Hemos fantaseado muchas veces en torno a la pandemia global y en las escenas siempre se sucedían momentos de caos, de egoísmo, de lucha del más fuerte. Cuando se impuso el confinamiento, por un momento pensamos que eso podía llegar a pasar. Temimos el proceso de degeneración humana en el que perderíamos la compostura, esa urdimbre de las formas sociales, esos códigos no escritos de buena conducta. Sin embargo, de momento parece que nadie va a volverse loco. En todo caso, peligra el equilibrio mental de los trabajadores sanitarios al enfrentarse a la angustiosa limitación de su labor cotidiana. Del mismo modo en que hay casas donde la fatalidad del encierro agrava la situación de hacinamiento y de pobreza hasta convertir cada día en un suplicio. Por tanto, mientras haya un mínimo de recursos, el aislado se sentirá confortablemente acunado en su hogar, separado de los peligros que quedan fuera, dulcemente adormilado por una intimidad redescubierta.

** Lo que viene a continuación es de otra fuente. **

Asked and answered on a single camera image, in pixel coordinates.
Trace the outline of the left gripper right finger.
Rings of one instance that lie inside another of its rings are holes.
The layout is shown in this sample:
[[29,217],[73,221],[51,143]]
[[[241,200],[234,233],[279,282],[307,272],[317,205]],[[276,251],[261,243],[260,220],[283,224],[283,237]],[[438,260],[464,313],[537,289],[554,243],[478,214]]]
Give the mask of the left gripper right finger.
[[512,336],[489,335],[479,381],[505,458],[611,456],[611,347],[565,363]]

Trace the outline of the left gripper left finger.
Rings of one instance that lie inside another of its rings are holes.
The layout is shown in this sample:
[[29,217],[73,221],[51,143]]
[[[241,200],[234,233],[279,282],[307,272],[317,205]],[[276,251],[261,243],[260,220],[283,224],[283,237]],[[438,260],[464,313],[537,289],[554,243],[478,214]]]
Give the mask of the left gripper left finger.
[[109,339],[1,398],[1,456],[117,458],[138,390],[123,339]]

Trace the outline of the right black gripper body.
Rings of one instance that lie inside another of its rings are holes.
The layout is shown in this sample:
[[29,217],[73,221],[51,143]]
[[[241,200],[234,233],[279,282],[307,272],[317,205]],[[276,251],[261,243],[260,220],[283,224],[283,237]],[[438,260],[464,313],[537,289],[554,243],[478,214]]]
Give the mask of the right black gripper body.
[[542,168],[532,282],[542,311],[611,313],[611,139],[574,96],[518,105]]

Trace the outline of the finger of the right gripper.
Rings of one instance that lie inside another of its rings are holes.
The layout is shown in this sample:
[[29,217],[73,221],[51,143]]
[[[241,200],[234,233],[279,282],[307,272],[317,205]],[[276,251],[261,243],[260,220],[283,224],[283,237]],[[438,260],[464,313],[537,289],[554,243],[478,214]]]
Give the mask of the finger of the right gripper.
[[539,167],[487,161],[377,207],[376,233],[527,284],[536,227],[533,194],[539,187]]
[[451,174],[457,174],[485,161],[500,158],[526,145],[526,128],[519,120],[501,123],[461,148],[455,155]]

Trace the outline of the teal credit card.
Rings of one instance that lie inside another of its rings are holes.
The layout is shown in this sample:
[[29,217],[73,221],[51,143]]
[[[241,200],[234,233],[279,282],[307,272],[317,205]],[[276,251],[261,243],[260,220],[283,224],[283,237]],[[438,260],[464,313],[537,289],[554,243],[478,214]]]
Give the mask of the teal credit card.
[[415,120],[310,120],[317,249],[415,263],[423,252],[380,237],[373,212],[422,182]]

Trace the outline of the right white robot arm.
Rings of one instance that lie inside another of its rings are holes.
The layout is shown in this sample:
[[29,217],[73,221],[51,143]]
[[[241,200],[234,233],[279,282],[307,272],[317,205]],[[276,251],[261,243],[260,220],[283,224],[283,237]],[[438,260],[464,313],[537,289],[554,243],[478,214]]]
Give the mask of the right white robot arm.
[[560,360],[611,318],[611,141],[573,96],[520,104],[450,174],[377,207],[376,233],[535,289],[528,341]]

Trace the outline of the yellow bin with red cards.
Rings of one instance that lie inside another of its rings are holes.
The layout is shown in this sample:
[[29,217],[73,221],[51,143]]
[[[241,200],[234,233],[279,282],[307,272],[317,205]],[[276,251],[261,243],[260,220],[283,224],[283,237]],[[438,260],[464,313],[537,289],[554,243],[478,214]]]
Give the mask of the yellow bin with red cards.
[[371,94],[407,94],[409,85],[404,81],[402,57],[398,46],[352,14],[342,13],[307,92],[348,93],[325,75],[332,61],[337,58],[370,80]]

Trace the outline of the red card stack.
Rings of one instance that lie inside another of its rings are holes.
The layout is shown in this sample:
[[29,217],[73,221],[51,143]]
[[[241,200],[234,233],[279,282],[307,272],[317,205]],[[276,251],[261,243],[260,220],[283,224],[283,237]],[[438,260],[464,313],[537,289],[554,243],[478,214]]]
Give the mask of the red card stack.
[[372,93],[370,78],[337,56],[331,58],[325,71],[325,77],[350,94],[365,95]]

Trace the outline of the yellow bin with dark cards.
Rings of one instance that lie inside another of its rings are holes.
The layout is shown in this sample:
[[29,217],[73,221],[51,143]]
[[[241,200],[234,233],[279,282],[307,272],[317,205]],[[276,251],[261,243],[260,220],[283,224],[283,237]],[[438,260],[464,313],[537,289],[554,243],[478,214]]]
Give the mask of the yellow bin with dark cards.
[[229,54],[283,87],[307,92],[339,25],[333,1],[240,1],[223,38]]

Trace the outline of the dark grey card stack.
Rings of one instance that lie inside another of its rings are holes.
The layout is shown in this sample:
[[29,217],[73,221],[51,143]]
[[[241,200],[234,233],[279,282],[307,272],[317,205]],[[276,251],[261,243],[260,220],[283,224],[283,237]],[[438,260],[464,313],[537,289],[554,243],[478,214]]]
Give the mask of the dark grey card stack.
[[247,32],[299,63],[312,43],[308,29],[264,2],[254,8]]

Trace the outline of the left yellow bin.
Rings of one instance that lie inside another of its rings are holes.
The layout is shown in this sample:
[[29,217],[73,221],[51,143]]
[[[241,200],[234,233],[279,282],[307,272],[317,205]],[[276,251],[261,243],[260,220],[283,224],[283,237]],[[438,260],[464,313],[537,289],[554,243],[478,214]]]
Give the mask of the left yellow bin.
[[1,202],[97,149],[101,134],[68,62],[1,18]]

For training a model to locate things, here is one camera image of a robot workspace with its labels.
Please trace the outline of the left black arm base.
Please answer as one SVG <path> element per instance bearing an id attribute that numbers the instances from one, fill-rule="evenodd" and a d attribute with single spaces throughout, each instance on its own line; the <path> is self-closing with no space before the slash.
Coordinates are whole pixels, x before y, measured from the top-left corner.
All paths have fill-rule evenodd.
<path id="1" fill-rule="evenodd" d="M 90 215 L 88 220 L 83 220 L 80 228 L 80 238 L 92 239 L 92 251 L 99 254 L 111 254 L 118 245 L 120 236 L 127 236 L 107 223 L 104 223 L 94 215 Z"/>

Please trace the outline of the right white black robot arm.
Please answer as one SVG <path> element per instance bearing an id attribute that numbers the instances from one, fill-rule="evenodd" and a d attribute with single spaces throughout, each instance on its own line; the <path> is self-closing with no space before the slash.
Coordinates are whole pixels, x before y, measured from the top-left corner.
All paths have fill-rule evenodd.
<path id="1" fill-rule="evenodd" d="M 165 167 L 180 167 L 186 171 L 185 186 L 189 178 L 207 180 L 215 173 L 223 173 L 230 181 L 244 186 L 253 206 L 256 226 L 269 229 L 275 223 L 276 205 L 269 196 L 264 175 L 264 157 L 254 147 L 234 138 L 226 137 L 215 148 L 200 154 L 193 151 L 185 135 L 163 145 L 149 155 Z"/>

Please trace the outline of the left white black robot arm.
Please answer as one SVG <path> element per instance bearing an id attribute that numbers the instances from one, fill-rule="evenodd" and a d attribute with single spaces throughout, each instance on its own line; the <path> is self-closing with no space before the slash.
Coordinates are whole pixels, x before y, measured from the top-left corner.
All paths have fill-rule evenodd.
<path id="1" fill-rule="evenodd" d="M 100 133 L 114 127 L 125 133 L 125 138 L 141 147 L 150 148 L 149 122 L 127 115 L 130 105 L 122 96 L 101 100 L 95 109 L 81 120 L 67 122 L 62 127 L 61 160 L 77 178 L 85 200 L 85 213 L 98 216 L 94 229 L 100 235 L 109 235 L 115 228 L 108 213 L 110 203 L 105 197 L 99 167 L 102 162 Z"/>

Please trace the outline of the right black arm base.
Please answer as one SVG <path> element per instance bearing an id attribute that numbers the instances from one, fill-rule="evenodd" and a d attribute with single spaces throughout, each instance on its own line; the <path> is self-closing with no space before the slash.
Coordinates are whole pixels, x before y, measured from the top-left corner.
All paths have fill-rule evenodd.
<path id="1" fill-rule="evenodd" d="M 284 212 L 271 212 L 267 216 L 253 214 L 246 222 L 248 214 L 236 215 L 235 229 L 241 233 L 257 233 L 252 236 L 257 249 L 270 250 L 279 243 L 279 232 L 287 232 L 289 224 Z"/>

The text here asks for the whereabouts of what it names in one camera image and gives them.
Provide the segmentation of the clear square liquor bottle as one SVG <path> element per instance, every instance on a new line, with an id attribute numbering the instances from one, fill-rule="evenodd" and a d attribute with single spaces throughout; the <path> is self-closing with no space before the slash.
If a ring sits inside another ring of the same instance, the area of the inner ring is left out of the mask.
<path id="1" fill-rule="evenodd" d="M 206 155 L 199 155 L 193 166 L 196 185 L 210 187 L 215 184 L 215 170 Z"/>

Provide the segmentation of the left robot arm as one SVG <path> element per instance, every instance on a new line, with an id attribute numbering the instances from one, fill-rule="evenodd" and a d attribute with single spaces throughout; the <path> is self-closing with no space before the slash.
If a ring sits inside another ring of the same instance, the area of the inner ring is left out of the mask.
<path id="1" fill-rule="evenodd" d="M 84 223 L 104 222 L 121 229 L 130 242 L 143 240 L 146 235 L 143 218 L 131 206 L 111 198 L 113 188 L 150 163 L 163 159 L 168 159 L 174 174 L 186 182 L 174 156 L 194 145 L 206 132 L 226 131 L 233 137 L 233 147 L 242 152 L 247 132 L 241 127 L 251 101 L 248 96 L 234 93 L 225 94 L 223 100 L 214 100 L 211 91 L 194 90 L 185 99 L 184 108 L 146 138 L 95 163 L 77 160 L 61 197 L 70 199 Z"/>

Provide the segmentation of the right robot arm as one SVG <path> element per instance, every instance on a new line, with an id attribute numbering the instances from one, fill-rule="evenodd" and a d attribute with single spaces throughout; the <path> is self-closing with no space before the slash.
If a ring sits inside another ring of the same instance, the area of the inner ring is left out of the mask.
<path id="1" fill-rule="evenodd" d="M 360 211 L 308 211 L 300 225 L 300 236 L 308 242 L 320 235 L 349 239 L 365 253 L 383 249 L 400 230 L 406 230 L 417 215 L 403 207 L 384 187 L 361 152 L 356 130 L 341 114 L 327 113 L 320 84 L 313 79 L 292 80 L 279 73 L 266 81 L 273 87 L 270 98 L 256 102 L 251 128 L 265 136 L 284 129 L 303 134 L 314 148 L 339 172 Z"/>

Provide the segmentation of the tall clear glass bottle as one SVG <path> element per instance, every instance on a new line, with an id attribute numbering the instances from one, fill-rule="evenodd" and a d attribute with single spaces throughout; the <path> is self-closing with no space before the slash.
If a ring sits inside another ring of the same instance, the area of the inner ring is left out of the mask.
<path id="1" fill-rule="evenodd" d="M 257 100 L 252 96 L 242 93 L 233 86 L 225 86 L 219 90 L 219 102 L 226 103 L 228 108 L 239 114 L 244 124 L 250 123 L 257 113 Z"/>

Cada vez que volvemos, cerramos las puertas de casa, nos quitamos los zapatos y nos lavamos concienzudamente las manos para borrar todo rastro de lo ajeno. Con cada frote de jabón vamos recobrando la calma. Entonces, nos tomamos unos segundos para respirar profundamente mientras nos re-apropiamos del cuerpo que se había puesto en peligro. Esta nueva intimidad doméstica va enlazada al cuidado de un cuerpo vívidamente frágil. A esto se suma la necesidad acuciante de hacer algo con él, porque los nervios están a flor de piel. En realidad, la carne no estaba tan entumecida como parecía.
EL CONFINAMIENTO ACABARÁ, PERO NO VA A SER MAÑANA.
Hay que transformar la soledad impuesta por una intimidad gozosa. Hemos perdido la costumbre, pero la imaginación y el deseo siguen latiendo en nuestros sentidos y nuestra mente. Más vale que nos pongamos a ello. Y hay que hacerlo ya. Porque dentro de muy poco las series de televisión no van a divertirnos, los videojuegos no van a engancharnos, las redes sociales van a caer en un monólogo catastrofista bastante aburrido y la casa se va a volver muy pequeña. Porque al irnos a la cama ya estamos experimentando ese pánico visceral que provoca el exceso de lucidez y que nos impide soñar.